Double pleasure still in use today:

*Innokin MVP2* - got a second after the first one was so good. I used them for a long time and my wife has been using both for over a year. Rock solid. Dreading finding a replacement when (and if) they bomb out.

*Reo/RM2* - got several of them and have been in daily use for about 2.5 years. Rock solid. Dependable.

*Evod1* - have several of these because they are so cheap. Used by my wife and by me for stealth and early morning vapes.

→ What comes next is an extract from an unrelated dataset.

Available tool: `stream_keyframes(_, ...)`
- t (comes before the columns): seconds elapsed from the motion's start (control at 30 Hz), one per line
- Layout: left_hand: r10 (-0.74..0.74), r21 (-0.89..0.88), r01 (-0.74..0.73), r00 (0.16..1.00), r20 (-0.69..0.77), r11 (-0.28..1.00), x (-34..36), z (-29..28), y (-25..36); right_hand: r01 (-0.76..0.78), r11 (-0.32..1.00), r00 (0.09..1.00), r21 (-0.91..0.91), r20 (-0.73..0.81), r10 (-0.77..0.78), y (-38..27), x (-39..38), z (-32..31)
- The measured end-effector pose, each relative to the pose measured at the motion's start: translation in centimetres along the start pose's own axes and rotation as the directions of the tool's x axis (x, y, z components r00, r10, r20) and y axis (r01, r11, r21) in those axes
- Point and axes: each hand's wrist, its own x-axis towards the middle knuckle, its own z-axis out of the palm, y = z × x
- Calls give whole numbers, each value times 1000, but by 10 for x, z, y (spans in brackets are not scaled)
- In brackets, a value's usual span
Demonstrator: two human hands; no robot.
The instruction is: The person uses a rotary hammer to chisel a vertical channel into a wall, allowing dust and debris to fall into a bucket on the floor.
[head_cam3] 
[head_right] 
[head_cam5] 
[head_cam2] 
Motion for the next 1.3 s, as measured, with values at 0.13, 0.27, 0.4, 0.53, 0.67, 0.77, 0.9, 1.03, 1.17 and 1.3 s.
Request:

*Lemo1* - i have a spare in a box. Despite me not using the spare, its there for if and when my main one kicks the bucket. But that hasnt happened since Vapecon 2015.....


It is quite rare for me to buy more than one of the same device. I think in the "old days" there was far less choice so when something good came along one bought more. But today i think the choice and rate of new products tempts me to rather try something else in case i like it more. 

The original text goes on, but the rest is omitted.